● YOUR TASK
In the listing below, find the line with "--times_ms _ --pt", then repeat exactly every line from the top through that one.

● DATA SECTION
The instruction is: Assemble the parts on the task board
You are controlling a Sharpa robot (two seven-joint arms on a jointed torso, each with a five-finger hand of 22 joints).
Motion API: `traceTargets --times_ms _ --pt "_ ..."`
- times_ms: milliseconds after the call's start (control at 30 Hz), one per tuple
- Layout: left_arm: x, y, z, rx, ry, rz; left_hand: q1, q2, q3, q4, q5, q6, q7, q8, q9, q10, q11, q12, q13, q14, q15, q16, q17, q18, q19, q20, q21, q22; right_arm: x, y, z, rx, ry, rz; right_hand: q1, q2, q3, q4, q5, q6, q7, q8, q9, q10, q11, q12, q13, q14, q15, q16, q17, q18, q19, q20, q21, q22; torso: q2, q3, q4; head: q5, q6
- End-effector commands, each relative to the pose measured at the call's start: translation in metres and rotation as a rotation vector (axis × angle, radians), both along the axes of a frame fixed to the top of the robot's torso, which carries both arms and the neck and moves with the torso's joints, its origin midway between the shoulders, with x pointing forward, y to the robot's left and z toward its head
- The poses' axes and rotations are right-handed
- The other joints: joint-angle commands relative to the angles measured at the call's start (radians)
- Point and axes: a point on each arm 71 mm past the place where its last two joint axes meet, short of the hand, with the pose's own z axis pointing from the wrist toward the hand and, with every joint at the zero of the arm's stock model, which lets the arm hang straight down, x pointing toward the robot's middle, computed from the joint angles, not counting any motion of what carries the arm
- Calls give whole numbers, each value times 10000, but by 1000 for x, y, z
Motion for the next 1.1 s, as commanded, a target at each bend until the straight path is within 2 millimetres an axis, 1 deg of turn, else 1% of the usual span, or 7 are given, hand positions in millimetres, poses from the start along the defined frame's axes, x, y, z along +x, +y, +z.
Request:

● ANSWER BELOW
The instruction is: Assemble the parts on the task board
You are controlling a Sharpa robot (two seven-joint arms on a jointed torso, each with a five-finger hand of 22 joints).
Motion API: `traceTargets --times_ms _ --pt "_ ..."`

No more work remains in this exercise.